Tırnak yeme alışkanlığımız varsa virüse karşı nasıl kısa sürede ve etkili önlemler alabiliriz? Öncelikle çok basit bir önlemle başlayalım. Tırnaklarınızı kısa kesmek alacağınız en basit ama en güçlü önlemlerden biri olacaktır. Ardından küçükken parmak emen çocuklara uyguladığımız yöntemlerden biri olan acı oje seçeneğine başvurmak faydalı olacaktır. Hatta manikür gibi bakımlar yapılarak tırnakların ve parmakların güzel görünümü desteklenmelidir, tırnak yeme isteği duyduğunda birey parmaklarının güzel görünümünü bozmak istemeyebilir. Zahmetli ama etkisi güzel bir önlem olarak görülebilir. Tüm bunlar fizyolojik olarak alabileceğiniz basit ama etkili önlemlerdir."

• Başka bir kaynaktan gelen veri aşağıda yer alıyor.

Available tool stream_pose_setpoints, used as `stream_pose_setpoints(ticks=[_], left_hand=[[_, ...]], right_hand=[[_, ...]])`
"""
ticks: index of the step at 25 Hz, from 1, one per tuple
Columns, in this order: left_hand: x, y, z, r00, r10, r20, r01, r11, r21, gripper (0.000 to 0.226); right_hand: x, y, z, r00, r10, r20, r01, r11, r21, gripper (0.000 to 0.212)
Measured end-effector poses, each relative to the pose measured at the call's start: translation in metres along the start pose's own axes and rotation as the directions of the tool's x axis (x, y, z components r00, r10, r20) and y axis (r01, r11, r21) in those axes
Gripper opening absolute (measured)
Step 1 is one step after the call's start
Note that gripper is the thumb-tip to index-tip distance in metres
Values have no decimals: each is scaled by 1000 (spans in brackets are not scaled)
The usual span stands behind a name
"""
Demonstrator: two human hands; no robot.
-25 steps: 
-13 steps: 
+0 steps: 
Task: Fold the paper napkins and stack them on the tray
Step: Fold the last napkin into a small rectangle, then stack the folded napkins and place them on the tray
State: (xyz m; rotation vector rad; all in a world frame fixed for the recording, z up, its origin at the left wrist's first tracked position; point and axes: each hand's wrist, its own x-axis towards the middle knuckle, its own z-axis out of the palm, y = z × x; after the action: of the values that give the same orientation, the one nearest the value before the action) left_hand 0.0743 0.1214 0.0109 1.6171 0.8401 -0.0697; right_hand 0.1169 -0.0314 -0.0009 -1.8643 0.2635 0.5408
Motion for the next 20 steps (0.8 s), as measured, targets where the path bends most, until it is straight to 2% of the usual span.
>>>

Durumla psikolojik olarak mücadelede ise önce kişinin kendisini tırnak yemeye iten duygusunu anlaması gerektiğini söyleyen Kavas, bireyin bunu bulduktan sonra aynı zamanda kaygı veren durumları tanıyacağını ve bununla da mücadele edeceğini sözlerine ekledi.